He growled, his customary answer when he didn’t want to share and needed people to back off. But Savannah kept talking. Just because she’d made him angry didn’t mean she didn’t like him. “Gran Mere taught at a psychic symposium a couple years ago. That might be where your boss learned about her. Like Isaiah, she also lost her mother when she was quite young. In fact, she witnessed her father murder her mother and her two sisters. I don’t know if that experience caused her mind to snap and expand, or if she was born with her gift. But Gran Mere believed her power saved her life that awful night. She was the youngest, only three at the time, but—”
And there Savannah stopped. If Gran Mere had remembered the events of that night accurately, and if she hadn’t, as a small child, embellished what had actually occurred, she’d been a powerful three-year-old indeed. Scary powerful.
“She influenced her father to kill himself before he could kill her, didn’t she?” Keller asked quietly. “Was that what you were going to say? Is that what you believe happened? That a three-year-old had the powerto influence an enraged and drunken adult male to end himself?”
“I believe that some minds are strong at birth and some are not,” Savannah admitted softly, mesmerized by the white dashes and lines running down the center of the highway as all Gran Mere had told her flooded back like the bayou reclaiming the land in a storm.
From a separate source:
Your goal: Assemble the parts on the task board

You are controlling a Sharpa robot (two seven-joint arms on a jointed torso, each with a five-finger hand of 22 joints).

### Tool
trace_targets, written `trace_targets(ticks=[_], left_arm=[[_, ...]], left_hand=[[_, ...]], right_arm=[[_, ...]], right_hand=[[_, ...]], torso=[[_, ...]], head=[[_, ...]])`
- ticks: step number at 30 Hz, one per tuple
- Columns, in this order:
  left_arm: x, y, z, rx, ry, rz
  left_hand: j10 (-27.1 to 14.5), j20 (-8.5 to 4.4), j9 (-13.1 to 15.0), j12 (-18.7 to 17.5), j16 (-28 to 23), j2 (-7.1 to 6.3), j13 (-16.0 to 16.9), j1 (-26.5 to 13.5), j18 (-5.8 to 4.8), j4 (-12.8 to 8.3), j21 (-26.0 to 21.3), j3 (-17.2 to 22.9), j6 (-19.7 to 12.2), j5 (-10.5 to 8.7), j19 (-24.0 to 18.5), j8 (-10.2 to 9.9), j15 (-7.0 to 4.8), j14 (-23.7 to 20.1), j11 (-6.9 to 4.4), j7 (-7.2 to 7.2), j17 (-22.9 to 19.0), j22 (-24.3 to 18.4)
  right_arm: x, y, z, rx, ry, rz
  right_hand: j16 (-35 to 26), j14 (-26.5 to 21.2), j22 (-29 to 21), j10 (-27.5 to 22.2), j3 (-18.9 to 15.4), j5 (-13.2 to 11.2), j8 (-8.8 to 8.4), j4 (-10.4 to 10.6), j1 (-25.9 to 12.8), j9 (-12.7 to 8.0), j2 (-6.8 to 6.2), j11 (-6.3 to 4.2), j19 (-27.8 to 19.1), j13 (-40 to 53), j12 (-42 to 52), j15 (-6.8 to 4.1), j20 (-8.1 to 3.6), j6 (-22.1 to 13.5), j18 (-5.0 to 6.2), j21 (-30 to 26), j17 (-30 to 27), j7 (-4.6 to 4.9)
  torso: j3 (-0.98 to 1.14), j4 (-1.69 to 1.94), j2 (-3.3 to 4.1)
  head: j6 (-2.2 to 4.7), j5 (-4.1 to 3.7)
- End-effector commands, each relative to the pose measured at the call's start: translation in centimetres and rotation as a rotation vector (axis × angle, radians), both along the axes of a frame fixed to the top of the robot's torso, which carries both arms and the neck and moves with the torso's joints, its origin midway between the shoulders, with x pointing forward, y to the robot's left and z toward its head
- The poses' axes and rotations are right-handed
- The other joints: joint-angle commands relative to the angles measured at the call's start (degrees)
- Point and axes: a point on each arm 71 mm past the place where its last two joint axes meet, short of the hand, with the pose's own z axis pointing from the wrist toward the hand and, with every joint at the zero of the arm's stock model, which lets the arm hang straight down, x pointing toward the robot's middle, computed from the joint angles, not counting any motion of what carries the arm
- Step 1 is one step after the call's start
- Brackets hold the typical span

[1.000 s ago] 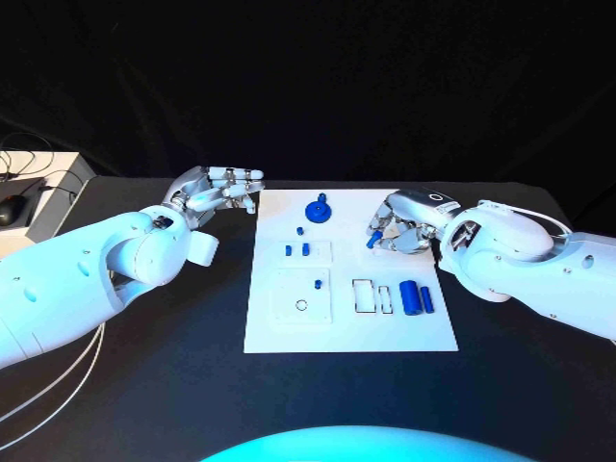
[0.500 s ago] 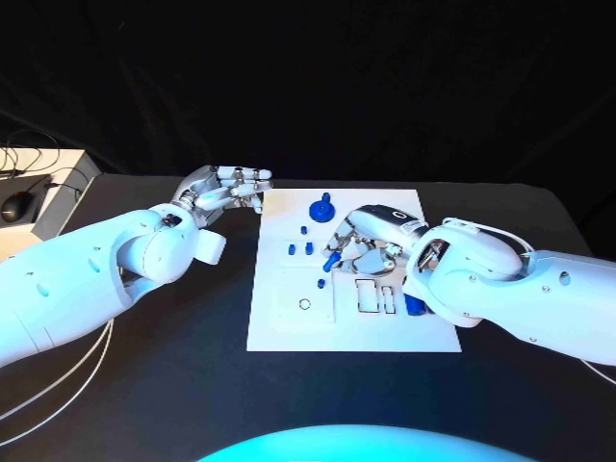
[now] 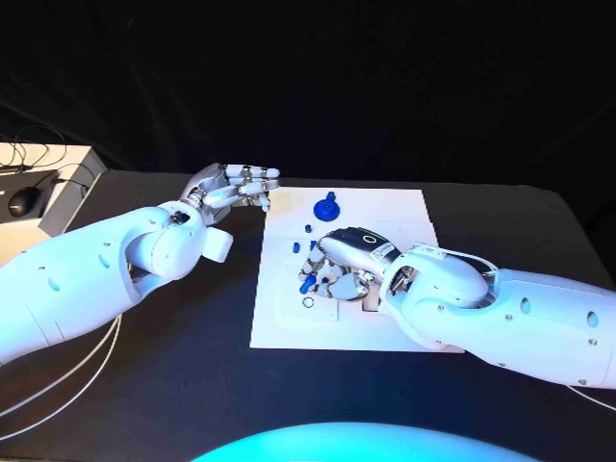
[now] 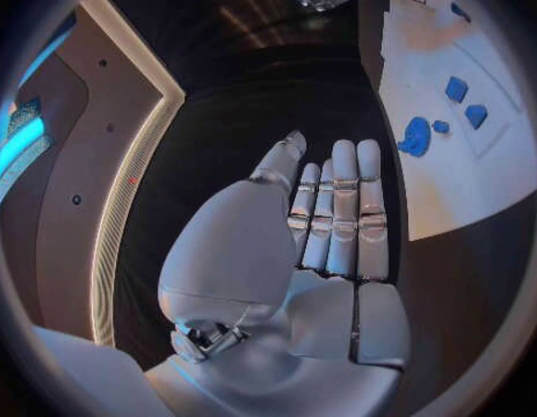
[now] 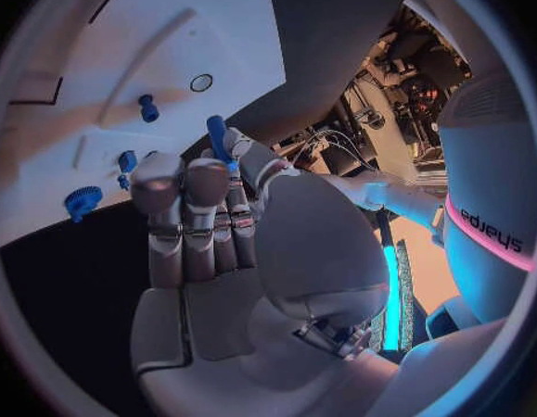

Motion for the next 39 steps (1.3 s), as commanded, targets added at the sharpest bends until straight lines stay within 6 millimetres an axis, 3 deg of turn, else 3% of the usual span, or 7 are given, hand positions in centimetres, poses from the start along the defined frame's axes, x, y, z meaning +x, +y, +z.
trace_targets(ticks=[1, 39], left_arm=[[-0.1, -0.1, 0.1, -0.011, -0.004, -0.018], [-0.2, 0.0, 0.2, -0.008, -0.007, -0.016]], left_hand=[[-0.26, -0.15, 0.01, -0.04, -0.27, -0.15, -0.02, -0.08, -0.04, -0.13, -0.12, -0.07, -0.04, 0.17, 0.30, 0.14, 0.17, -0.40, 0.06, 0.08, 0.09, 0.08], [-0.34, -0.14, 0.01, 0.00, -0.27, -0.13, -0.02, 0.02, -0.03, -0.16, -0.32, -0.12, -0.05, 0.19, 0.37, 0.14, 0.17, -0.44, 0.06, 0.08, 0.12, 0.14]], right_arm=[[-0.2, 0.3, -0.3, -0.031, -0.042, 0.019], [-0.4, 0.8, -2.6, -0.149, -0.041, 0.045]], right_hand=[[0.04, 0.18, 5.22, 3.09, 0.09, 0.13, 0.07, -0.29, 1.15, 0.10, 1.85, -1.76, 1.99, 0.16, 0.14, -0.33, -0.13, 0.23, 0.77, -0.33, -0.05, 0.22], [0.12, 0.16, 5.28, 3.12, 0.12, 0.04, 0.08, -0.56, 1.00, 0.07, 1.95, -1.78, 1.94, 0.17, 0.15, -0.34, -0.12, 0.27, 0.73, -0.02, -0.17, 0.19]], torso=[[0.12, -0.02, 0.09], [0.08, -0.04, 0.02]], head=[[-0.18, 0.14], [-1.48, 0.61]])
Unfortunately, what she believed happened begged more frightening questions. Had Gran Mere known how strong her powers were before her father killed the rest of her family? Had she manipulated her father to kill her mother and sisters? Had she known as a three-year-old that she’d never be held accountable? Had she been that powerful? Those thoughts were too mind-numbingly terrible to entertain. Gran Mere had always been wise and kind. True evil begot evil, not someone as sweet and giving as Gran Mere. The universe just didn’t work like that. Like did attract like.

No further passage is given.